Aim The increasing burden of diabetic kidney disease (DKD) has led to the discovery of novel therapies. This review aims to summarise the results of recent clinical trials that test the efficacy of potential therapies for DKD. Methods A systematised narrative review was performed utilising PubMed, Embase (Ovid), CINAHL and Cochrane databases (January 2010-January 2021). Trials included assessed the efficacy of specific medications using renal endpoints in adult participants with either type 1 or 2 diabetes. Results 53 trials were identified. Large, multinational and high-powered trials investigating sodium-glucose cotransporter-2 inhibitors demonstrated improved renal outcomes, even in patients with established DKD. Trials examining incretin-related therapies also showed some improvement in renal outcomes.
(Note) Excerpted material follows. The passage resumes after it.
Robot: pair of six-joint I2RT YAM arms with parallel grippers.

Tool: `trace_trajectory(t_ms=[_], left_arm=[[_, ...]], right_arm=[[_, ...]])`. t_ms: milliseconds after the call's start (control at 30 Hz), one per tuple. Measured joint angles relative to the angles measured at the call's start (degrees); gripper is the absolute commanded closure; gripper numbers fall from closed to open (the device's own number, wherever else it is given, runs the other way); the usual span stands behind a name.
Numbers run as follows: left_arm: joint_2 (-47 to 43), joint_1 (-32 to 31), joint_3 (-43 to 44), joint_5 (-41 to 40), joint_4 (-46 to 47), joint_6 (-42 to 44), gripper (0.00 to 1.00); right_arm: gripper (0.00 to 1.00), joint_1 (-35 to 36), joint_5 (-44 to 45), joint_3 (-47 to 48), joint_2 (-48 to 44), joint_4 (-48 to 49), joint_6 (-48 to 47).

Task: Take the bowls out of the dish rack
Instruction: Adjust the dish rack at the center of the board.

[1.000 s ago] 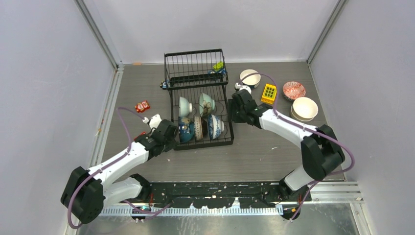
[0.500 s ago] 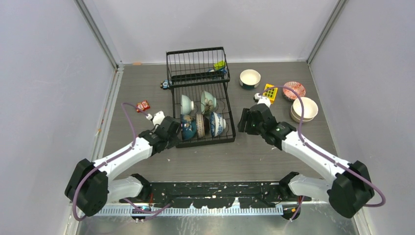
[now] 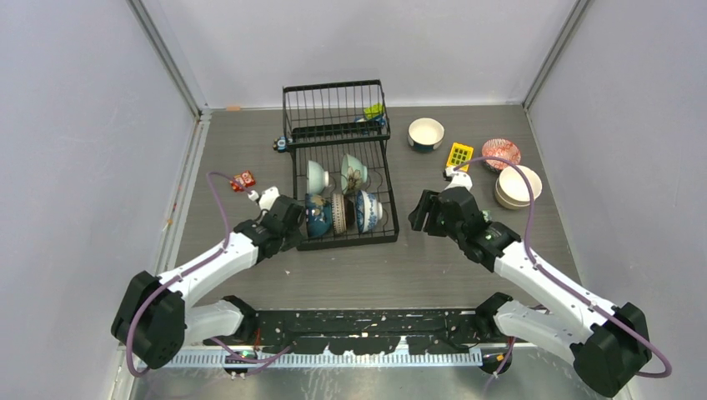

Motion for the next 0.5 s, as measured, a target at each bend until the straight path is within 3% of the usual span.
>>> trace_trajectory(t_ms=[100,300,500], left_arm=[[-0.28,0.15,0.0,0.0,-0.11,0.46,0.9],[-8.02,0.57,0.02,-1.33,-3.34,2.67,0.4],[-19.71,0.85,1.68,-2.82,-8.13,3.69,0.17]], right_arm=[[0.33,0.0,-1.07,-0.85,-1.55,1.14,0.13],[0.16,0.0,-2.01,-3.61,-6.88,2.51,2.95],[0.09,0.0,-1.73,-2.43,-8.72,1.77,6.1]])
Additionally, mineralocorticoid-receptor antagonists exhibited potential with multiple improved renal outcomes in large trials, including those involving participants with established DKD. Atrasentan, baricitinib, ASP8232, PF-04634817, CCX140-B, atorvastatin, fenofibrate, probucol, doxycycline, vitamin D, omega-3 fatty acids, silymarin, turmeric, total glucosides of paeony and tripterygium wilfordii Hook F extract were all associated with some improved renal endpoints, but with need for further exploration. While bardoxolone methyl was associated with a decrease in albuminuria, high rates of cardiovascular adverse effects curtailed further exploration into this agent. Selonsertib, allopurinol, praliciguat, palosuran, benfotiamine and diacerein were not associated with improved renal outcomes. Conclusion Trials have yielded promising results in the search for new therapies to manage DKD. Sodium-glucose cotransporter-2 inhibitors and incretin-related therapies have demonstrated benefit and were associated with improved cardiovascular outcomes. Mineralocorticoid-receptor antagonists are another class of agents with increasing evidence of benefits.